Settright Road by Jon Boilard

Settright Road by Jon Boilard

Author:Jon Boilard
Language: eng
Format: epub
Tags: Settright Road
ISBN: Settright_Road
Publisher: Dzanc Books
Published: 2017-09-01T04:00:00+00:00


DAMN THE WIND

Gramps said it was a hurricane. We used candles that were in pickle jars and almost smelled like purple grapes. We used a transistor radio, and the ocean was loud and white and came into the yard of the house on Raymond Street. The wind was a rowdy bully too. It whooped and knocked down trees and telephone wires and pushed white sailboats onto their sides in Kettle Cove, smashed them on the rocks along the beach in front of the Bath and Tennis Club where the rich kids went. Gramps let me take a flashlight to bed because my owl nightlight didn’t work from the storm. He told me the flashlight was for emergencies, and he told me my mother had a screw loose. That’s why they’ve got her locked up, he said. They should throw away the fucking key, he said. You shouldn’t listen to any of her nonsense, he said.

I listened to the wind, and the unbreakable rain that was popcorn on my window. To the ocean that sounded like gunfire. I didn’t sleep for fear of it and all the rest. Gramps didn’t sleep either for his own private reasons and in the morning his eyeballs were maraschino cherries floating in grenadine and he used an iron garden rake to knock wires off the roof. The alcoholic watched from the porch. She always watched everything. She wore a blue raincoat and a blue rain hat. She had a whiskey bitter in her good hand. Be careful, she said. Careful careful careful. He ignored her and slapped at the wires that were fat and patient snakes.

Gramps didn’t talk to the alcoholic because he was mad about the wind and the rain and the ocean coming into the yard. He was mad about the maple trees that were sideways in front of the house. The trees are dead, he said. God and the trees are dead. I had on a rubber coat and the alcoholic buttoned it up to my neck. The wind pushed sand and rain against me and I could hear the sharp shards of them on my coat and feel them on my face and legs like a million bee stings.
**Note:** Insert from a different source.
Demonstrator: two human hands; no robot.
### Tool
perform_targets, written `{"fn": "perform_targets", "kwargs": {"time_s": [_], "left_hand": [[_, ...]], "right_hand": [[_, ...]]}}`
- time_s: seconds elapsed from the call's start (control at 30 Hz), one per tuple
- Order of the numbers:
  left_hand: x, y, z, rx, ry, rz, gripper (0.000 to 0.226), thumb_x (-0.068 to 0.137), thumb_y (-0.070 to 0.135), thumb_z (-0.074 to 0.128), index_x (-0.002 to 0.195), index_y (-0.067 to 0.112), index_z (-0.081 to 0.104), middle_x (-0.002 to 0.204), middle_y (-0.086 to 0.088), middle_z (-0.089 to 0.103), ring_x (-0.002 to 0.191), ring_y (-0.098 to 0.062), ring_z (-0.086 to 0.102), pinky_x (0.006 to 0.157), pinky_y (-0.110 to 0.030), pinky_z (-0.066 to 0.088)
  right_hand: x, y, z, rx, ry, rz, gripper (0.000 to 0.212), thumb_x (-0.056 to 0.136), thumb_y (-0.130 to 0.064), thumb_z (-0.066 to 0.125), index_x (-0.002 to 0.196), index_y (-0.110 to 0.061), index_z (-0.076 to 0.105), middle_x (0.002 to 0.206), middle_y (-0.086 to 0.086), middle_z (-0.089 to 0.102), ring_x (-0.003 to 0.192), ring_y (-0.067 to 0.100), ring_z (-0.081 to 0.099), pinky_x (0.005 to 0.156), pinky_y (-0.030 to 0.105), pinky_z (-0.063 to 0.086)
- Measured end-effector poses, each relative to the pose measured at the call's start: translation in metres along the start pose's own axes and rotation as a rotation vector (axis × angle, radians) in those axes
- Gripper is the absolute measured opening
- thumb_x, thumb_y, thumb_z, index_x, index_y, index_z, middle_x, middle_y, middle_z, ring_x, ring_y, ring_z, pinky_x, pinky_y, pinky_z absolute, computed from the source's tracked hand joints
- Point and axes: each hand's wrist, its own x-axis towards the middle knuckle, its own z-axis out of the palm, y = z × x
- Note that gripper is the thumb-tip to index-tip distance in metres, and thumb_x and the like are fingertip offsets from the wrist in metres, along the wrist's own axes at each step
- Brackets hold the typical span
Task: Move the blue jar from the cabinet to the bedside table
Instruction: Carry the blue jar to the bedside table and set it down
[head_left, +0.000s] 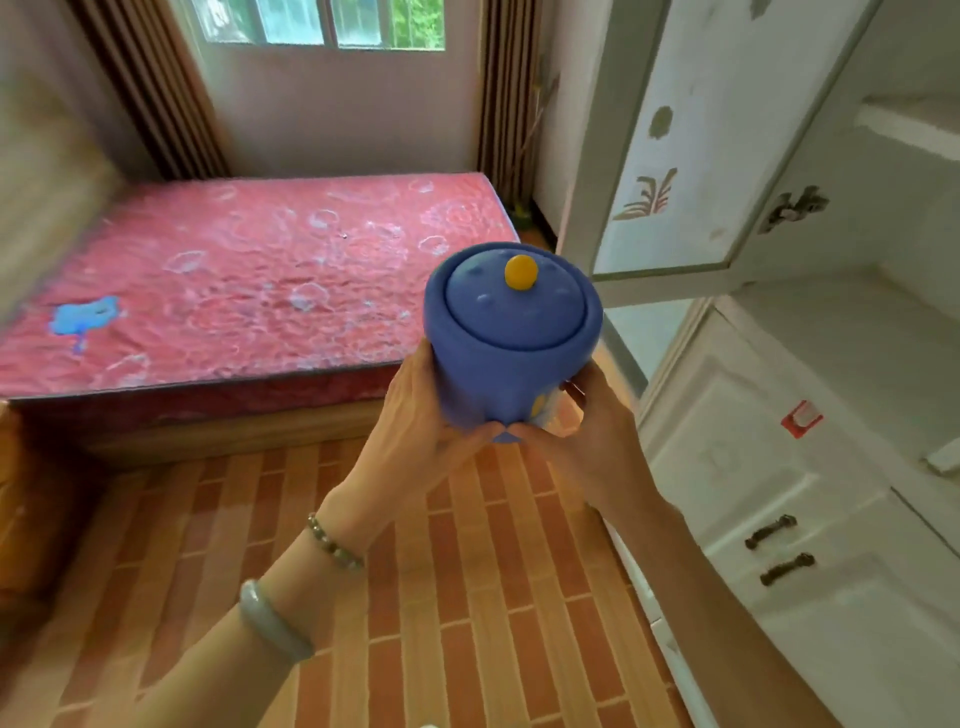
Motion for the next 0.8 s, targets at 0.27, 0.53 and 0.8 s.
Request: {"fn": "perform_targets", "kwargs": {"time_s": [0.27, 0.53, 0.8], "left_hand": [[-0.067, -0.032, -0.094, 0.152, 0.209, -0.174, 0.096, 0.074, 0.055, 0.070, 0.143, 0.006, 0.027, 0.139, -0.005, 0.043, 0.126, -0.020, 0.045, 0.100, -0.041, 0.043], [-0.139, -0.028, -0.147, 0.184, 0.477, -0.377, 0.099, 0.069, 0.065, 0.070, 0.145, 0.024, 0.020, 0.146, 0.004, 0.036, 0.133, -0.013, 0.039, 0.107, -0.044, 0.039], [-0.201, -0.011, -0.169, 0.276, 0.624, -0.539, 0.105, 0.070, 0.064, 0.069, 0.146, 0.005, 0.025, 0.147, -0.008, 0.038, 0.135, -0.018, 0.039, 0.106, -0.044, 0.039]], "right_hand": [[0.007, -0.043, 0.097, 0.049, -0.243, -0.186, 0.074, 0.058, -0.026, 0.085, 0.119, -0.001, 0.050, 0.104, -0.007, 0.057, 0.095, -0.011, 0.046, 0.074, 0.000, 0.034], [-0.006, -0.082, 0.174, 0.203, -0.551, -0.284, 0.077, 0.058, -0.034, 0.084, 0.121, -0.008, 0.049, 0.104, -0.012, 0.058, 0.091, -0.005, 0.052, 0.071, 0.012, 0.045], [-0.034, -0.108, 0.221, 0.251, -0.746, -0.380, 0.072, 0.058, -0.033, 0.084, 0.119, -0.018, 0.048, 0.100, -0.002, 0.063, 0.088, 0.013, 0.061, 0.069, 0.029, 0.050]]}}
I waved at the alcoholic up on the porch and she waved her drink at me. She had her free hand on the collar of her blue raincoat and she shrugged and shivered. Then she watched Gramps. She took a drink. Before the stroke in the basement that Gramps called a stroke of bad luck, she liked to say she loved me to death. Now all she could muster was Love love love.

Gramps was big and wet. He finally got the wires off the roof. Watch out, he said. For Christ sakes watch out, he told me. He put the garden rake in the shed where he kept the riding lawn mower and his tools. I followed him around but he didn’t talk to me because he cursed at the wind and the rain.